Background: Ethiopia is a densely populated country with a fast growing economy. Still socioeconomic and health issues render many children parentless. One thousand and twenty eight Ethiopian children have been adopted in Belgium from September 2005 to September 2015. Little has been published about their health status at arrival.
Methods: Three hundred and fifteen children adopted from Ethiopia were clinically evaluated at the Institute of Tropical Medicine in Antwerp from 1 January 2008 until 31 December 2014. Epidemiological and medical data were collected and analysed retrospectively.

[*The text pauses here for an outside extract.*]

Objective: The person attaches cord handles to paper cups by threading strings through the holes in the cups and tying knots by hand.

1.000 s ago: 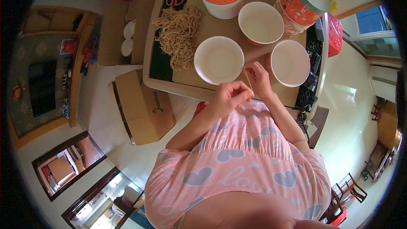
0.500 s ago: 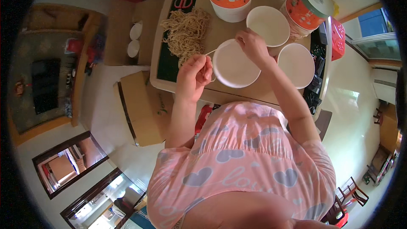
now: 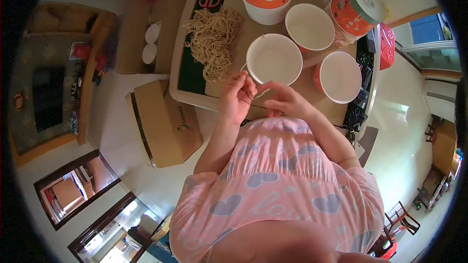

Results: Data about 164 boys and 151 girls with a mean age of three years were analysed. Twenty per cent was adequately vaccinated, for 66.7% of children these data were absent. About 8.6% of the children were wasted/thin, 28.9% stunted. Skin abnormalities were seen in 40.3%, especially Tinea capitis. No children tested positive for HIV, syphilis or hepatitis C. Four children had an acute or chronic hepatitis B (HBV) infection, eight children had a cured HBV infection. Two children tested positive for malaria. Active pulmonary tuberculosis was found in six children. Sixty-two per cent had one or more intestinal parasite. Giardia lamblia (41.9%) and Blastocystis hominis (27.0%) were most frequently isolated. There is a statistically relevant association between the number of intestinal parasites and age at presentation. In this group eosinophilia had a sensitivity of 30.2%, a specificity of 79.1% for intestinal parasites and a positive likelihood ratio of 1.44 with a negative likelihood ratio of 0.88.
Conclusion: Apart from the high prevalence of stunting and intestinal parasites important medical problems were infrequent. A systematic clinical examination and screening for infectious diseases remain important to ensure a healthy start of a new life in Belgium.